Relieved I trusted my instincts

By | September 24, 2013

During the summer holidays, I had a letter from the doctor D has been seeing at CAMHS, she had her first appointment there just over a year ago.

The doctor (after discussion with D’s teacher during the term) had concluded that D no longer required his services and was planning to discharge her.

Part of me wasn’t suprised by this letter as D had a great school year last year, her teacher was wonderfully empathetic and her cheeky grin and way of teaching would always turn D’s frown upside down.

Another part of me knew that the coming school year would be challenging for D for a variety of reasons:

Her ongoing medical appointments

Her classroom is now upstairs and parents/carers are not allowed to escort pupils upstairs

Her class mix – as well as the child that previously and is still bullying her, it is a challenging group

Couple all this with the usual mix of thoughts and anxieties of a nine year old girl with autism and there was the potential for my happy girl to be not so.

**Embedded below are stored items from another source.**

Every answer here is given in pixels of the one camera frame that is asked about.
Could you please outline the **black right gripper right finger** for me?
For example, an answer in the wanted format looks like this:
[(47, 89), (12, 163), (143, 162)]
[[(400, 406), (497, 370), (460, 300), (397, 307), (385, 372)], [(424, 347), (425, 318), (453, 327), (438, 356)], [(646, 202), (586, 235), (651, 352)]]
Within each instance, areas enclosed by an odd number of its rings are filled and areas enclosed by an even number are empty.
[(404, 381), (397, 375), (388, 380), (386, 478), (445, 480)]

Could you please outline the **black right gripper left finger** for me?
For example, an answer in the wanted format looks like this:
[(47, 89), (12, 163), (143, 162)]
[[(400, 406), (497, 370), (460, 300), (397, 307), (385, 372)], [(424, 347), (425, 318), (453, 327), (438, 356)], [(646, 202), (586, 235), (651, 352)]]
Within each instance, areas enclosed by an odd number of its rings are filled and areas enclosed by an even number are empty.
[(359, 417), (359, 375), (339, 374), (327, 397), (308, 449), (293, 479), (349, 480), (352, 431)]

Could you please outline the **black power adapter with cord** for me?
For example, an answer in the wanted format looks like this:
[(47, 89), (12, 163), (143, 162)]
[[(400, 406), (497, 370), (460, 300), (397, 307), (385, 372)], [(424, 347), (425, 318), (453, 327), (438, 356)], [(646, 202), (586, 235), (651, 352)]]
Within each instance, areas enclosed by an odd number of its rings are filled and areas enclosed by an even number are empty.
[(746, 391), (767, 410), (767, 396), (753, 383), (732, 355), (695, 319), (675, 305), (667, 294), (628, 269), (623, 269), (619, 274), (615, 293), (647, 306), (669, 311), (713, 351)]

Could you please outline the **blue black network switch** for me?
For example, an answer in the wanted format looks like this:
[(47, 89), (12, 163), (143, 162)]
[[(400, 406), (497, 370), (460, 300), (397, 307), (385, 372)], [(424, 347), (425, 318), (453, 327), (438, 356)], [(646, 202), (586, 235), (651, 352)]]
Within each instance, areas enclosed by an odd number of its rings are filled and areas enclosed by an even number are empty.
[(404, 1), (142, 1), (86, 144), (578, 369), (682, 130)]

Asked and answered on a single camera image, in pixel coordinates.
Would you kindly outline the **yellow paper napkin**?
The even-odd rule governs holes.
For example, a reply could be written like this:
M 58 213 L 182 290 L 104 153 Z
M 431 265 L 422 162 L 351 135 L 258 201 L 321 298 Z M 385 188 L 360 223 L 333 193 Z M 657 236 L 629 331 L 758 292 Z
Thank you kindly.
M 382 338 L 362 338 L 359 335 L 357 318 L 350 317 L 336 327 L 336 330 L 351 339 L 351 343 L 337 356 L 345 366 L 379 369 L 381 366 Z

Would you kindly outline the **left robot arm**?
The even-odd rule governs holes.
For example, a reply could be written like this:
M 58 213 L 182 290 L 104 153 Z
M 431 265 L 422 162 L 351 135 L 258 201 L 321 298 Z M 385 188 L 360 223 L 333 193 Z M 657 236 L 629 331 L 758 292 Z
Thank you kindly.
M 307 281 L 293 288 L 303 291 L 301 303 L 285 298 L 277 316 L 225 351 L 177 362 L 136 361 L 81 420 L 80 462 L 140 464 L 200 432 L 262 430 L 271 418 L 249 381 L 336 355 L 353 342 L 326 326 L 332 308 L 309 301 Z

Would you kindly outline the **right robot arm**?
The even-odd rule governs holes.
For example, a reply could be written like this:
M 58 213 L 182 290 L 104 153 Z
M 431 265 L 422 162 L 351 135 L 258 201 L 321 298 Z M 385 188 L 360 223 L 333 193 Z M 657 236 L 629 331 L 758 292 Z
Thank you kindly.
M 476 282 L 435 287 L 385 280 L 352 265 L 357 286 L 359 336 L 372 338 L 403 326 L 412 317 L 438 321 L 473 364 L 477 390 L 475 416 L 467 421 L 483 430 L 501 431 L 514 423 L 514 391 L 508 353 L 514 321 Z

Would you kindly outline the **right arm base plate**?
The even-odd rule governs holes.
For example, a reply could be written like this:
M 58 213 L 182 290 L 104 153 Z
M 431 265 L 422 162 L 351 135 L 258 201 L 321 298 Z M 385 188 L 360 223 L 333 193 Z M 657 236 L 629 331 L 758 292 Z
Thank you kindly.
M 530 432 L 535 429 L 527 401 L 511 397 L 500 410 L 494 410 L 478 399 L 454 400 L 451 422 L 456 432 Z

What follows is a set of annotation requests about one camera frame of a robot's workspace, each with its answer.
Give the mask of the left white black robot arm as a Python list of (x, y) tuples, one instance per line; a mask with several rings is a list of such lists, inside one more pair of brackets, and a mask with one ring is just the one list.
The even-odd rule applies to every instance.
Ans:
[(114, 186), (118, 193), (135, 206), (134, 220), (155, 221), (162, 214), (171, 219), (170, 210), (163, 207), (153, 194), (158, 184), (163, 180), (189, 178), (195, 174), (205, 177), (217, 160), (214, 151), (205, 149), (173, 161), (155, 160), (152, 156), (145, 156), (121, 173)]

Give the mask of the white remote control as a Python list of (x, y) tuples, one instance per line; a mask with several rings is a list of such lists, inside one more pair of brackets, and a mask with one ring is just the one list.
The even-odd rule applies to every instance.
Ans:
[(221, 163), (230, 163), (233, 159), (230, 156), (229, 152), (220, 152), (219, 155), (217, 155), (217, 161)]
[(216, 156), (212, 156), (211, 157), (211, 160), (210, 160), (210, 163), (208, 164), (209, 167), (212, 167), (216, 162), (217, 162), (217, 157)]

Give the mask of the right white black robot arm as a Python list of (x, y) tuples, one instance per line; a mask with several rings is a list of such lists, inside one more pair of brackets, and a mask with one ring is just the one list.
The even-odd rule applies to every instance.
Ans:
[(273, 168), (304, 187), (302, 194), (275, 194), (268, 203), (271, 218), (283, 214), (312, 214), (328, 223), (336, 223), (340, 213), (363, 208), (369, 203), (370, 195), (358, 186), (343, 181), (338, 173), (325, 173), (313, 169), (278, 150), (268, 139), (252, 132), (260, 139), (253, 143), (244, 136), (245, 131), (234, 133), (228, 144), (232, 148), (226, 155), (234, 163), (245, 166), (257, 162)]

It took a half hour phone conversation but the doctor agreed not to discharge her and we have an appointment this Friday. The primary aim will be to discuss the challenges that D is facing and how she can get the confidence to tell staff as situations occur, rather than emotions building up throughout the day.

This is what has been happening for the last few days.

I wish we’d be going along to the meeting and saying "you were right, everything is fine".

But we won’t.

My instinct was right. But there are no feelings of "I’m right and you’re wrong", more a sick feeling as the school run approaches as I wonder how she’ll greet me.

My instinct on Friday will be to cry, because I’m tired and worried and want my girl to enjoy her school day, she’s there for a long time after all.

The picture – sent to me by Mark – sums everything up very well.